At EQUATIONS we are working to identify specific tourist sites to focus our work around, and build a strong resilient multi-stakeholder platform demanding tourism to be democratic, just and equitable at each of these sites. We plan to work with a diverse range of stakeholders at each tourist site to improve collectivism at both the local and the national level and build a range of capacities. In a sense we will be facilitating a bottom-up process to manage these Tourism Sites. (Destination Management)
Our focus will be to work with local self-governing institutions to facilitate governance, planning, and decision making on tourism, including regulation and compliance. We will also work with local communities to ensure their participation in decision making on tourism and enable a participatory envisioning of tourism. We intend to work with the tourism industry to enable equitable and sustainable practices, ensure compliance with government regulations, and also build sensitivity and awareness.
Over the last several decades EQUATIONS has worked with various communities across the country, local governments, movements, policy makers, and tourism industry service providers. We've worked towards ensuring industry and government practices and policies are more community focussed and equitable and helped local governments empower themselves. We've built networks of like minded individuals and organisations (civil society organisations, alternative tourism practitioners, and government authorities) and enabled advocacy and cross-learning.
While local self-governing institutions are often open to engaging with tourism as a priority development agenda, these institutions need to assert their authority in decision-making processes around the development of tourism in their own jurisdictions and include the voices of local communities.

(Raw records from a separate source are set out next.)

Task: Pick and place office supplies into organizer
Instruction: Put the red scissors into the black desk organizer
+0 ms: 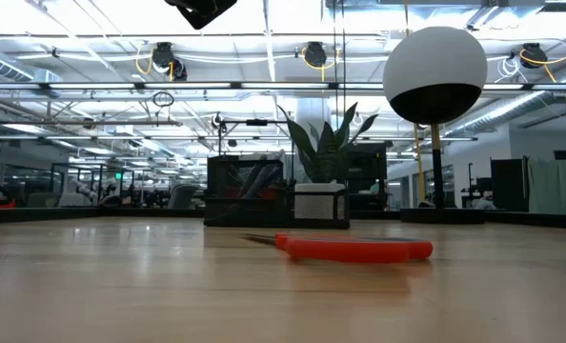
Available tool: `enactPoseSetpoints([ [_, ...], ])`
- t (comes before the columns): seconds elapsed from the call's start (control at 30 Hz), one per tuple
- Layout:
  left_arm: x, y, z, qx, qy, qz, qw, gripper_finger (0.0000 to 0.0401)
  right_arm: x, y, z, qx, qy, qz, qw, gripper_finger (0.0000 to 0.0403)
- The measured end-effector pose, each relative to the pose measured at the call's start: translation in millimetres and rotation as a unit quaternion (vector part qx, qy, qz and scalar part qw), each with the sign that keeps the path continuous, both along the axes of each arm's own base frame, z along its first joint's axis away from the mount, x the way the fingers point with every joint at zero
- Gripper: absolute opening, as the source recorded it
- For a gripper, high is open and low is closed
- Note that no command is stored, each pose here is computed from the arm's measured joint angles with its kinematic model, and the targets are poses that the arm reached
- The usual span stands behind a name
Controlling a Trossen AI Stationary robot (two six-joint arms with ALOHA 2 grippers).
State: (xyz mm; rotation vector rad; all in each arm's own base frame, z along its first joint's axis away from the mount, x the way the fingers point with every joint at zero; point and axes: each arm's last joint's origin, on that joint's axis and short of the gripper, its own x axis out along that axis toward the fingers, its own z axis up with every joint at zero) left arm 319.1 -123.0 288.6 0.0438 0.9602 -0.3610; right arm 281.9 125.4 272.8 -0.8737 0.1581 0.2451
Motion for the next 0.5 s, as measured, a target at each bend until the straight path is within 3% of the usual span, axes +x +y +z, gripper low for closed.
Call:
enactPoseSetpoints([
  [0.3, 2.8, -0.3, 2.0, -0.010, -0.014, 0.008, 1.000, 0.0083, -3.6, -0.9, -11.9, 0.103, 0.080, -0.035, 0.991, 0.0116],
  [0.5, 9.4, -2.7, 8.1, -0.028, -0.059, 0.010, 0.998, 0.0082, -5.4, 3.2, -13.8, 0.183, 0.122, 0.013, 0.975, 0.0116],
])
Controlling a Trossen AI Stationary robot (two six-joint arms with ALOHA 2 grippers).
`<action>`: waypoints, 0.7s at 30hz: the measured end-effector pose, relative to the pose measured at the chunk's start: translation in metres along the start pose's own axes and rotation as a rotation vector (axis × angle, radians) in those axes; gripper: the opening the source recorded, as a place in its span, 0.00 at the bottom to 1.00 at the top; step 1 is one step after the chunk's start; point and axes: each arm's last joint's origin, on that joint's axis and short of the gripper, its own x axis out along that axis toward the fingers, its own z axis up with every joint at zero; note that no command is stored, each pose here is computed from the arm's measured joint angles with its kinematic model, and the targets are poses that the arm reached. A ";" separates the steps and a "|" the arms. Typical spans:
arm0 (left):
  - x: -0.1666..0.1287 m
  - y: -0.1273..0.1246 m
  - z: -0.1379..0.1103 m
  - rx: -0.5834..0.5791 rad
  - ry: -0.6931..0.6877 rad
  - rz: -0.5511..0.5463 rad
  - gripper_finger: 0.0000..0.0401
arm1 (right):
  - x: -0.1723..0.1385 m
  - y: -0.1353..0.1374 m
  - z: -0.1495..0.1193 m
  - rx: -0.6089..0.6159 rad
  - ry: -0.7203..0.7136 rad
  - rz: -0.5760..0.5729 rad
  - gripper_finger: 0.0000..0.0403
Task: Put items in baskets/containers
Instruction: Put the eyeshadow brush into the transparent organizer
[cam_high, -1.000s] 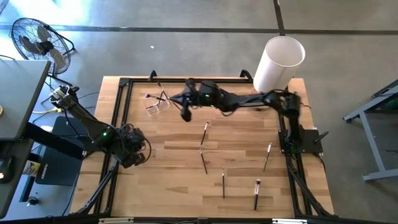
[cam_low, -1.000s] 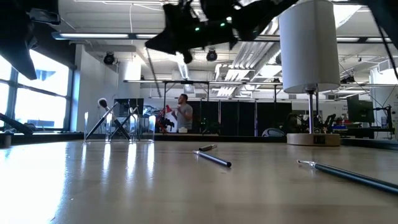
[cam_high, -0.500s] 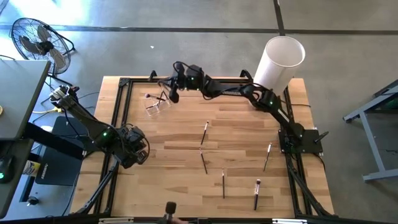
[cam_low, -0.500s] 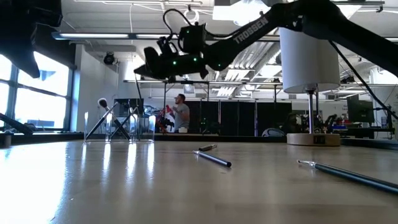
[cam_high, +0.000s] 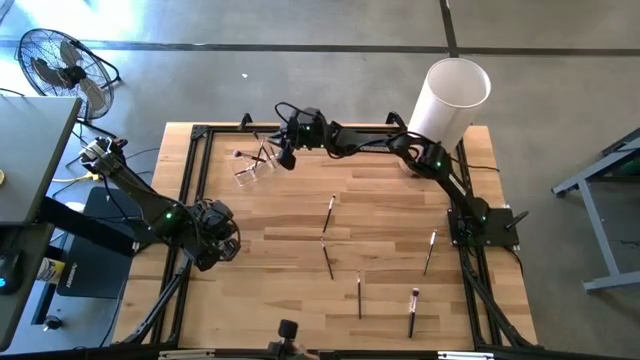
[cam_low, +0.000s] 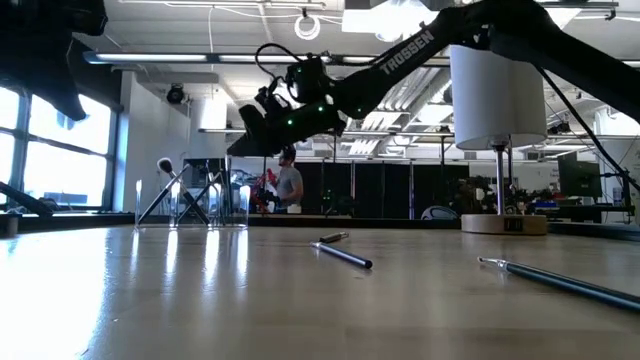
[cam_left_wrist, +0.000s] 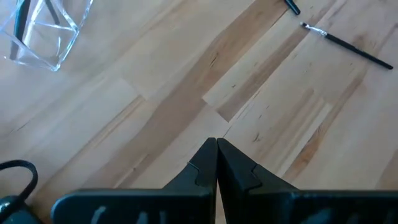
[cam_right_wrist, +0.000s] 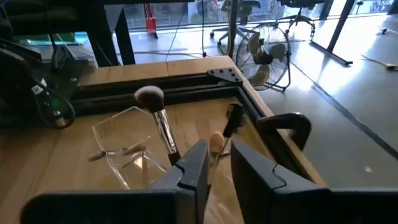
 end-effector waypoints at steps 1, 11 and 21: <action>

There has been a growth in alternative tourism practitioners across the country. Many understand tourism as a development issue and are eager to work with affected communities and want to build more participatory tourism models. However, there is no common forum to promote and build consensus around their practices and make tourism truly sustainable. At the same time, the mainstream tourism industry needs to acknowledge the impacts of their practices and policies on people, communities, and workers at tourism sites.
Meanwhile, the landscape of tourism development and associated economies, financing and investment is constantly changing. Organisations (from non-profits to unions to cooperative societies amongst others) working in this space need to constantly update their knowledge and innovate in their strategies to address these changes.